Generell unterscheidet man zwischen Sicht-, Termin- und Spareinlagen.

 

Die Sichteinlagen kennzeichnen sich dadurch, dass sie unmittelbar vom entsprechenden Konto abgebucht werden können. In der Regel handelt es sich bei einem solchen Konto um das allgemeine Girokonto, über das jeder verfügt. Der Inhaber dieses Kontos kann zur Bank gehen und „bei Sicht“, also direkt am Automaten das gesamte Guthaben abziehen, ohne vorher eine Kündigung ausgesprochen zu haben.

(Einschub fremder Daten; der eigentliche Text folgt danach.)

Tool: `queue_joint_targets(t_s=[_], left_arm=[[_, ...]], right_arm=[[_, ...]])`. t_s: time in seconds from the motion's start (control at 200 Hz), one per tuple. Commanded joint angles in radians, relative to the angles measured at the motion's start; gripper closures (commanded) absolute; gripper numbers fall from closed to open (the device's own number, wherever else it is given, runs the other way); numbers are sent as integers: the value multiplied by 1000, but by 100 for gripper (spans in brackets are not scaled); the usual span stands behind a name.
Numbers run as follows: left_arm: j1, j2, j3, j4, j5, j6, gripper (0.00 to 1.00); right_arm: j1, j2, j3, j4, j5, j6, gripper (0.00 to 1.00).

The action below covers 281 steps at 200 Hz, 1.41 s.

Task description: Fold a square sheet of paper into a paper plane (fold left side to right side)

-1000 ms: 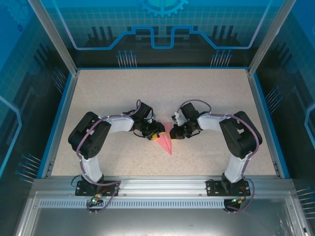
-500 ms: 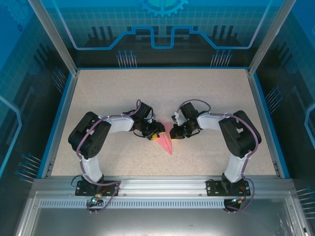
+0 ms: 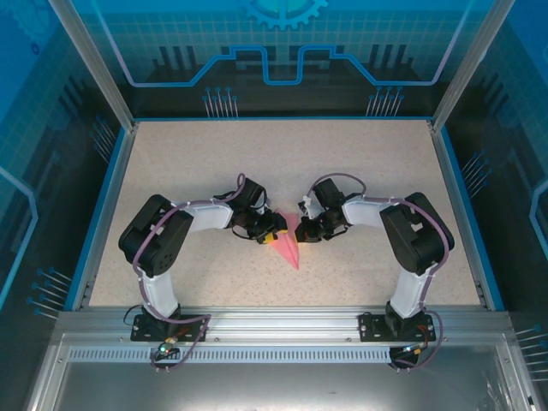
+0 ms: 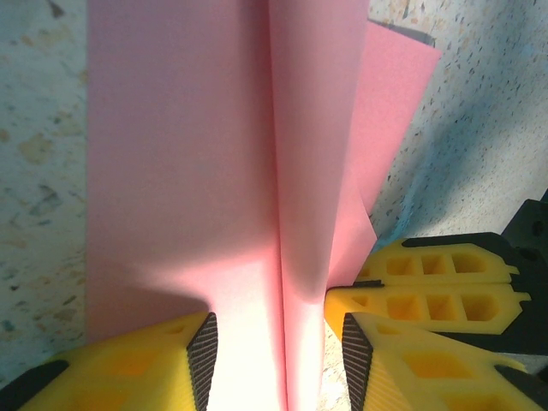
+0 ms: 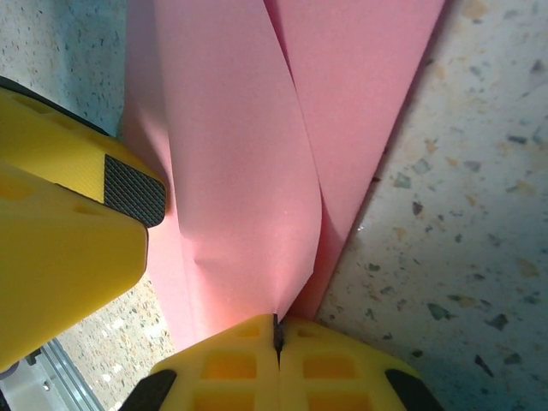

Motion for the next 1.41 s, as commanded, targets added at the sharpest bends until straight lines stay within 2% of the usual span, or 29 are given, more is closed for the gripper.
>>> queue_joint_targets(t_s=[0.0, 0.34, 0.53, 0.745, 0.985, 1.401], left_arm=[[-5, 15, -2, -57, -22, 31, 54], [-3, -55, 39, -129, -38, 71, 55], [-9, -58, 74, -129, 0, 74, 67], [-25, 15, 117, -82, 46, 62, 76], [-30, 65, 143, -64, 47, 55, 78], [-29, 101, 80, -87, -29, 52, 79]], right_arm=[[15, 29, 27, -58, 44, -25, 100], [21, 63, 37, -93, 59, -42, 100], [25, 63, 39, -100, 60, -46, 100], [28, 68, 41, -103, 60, -48, 100], [33, 70, 43, -111, 67, -50, 100], [34, 70, 52, -134, 89, -62, 100]])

Aufgrund dieser möglichen täglichen Fälligkeit ist die Verzinsung des Girokontos sehr gering oder sogar gar nicht vorhanden.

 

Bei den Spareinlagen handelt es sich um unbefristete Einlagen mit einer Mindestkündigungsfrist von einem Vierteljahr. Aber auch ohne Kündigung darf pro Monat ein gewisser Geldbetrag abgebucht werden – nicht aber das gesamte Guthaben. Die Verzinsung ist deutlich schlechter als bei Termineinlagen, aber noch höher als bei Sichteinlagen.

 

Termineinlagen sind zeitlich befristete Einlagen. Zu unterscheiden sind hier die Festgelder, auf die während eines festgelegten Zeitraumes nicht zugegriffen werden kann und die an einem bestimmten Tag, am sogenannten Fälligkeitstag, ausbezahlt werden, und die Kündigungsgelder, die bei Kündigung ausbezahlt werden. Die Verzinsung ist bei diesen Termineinlagen wesentlich besser als bei den Sichteinlagen.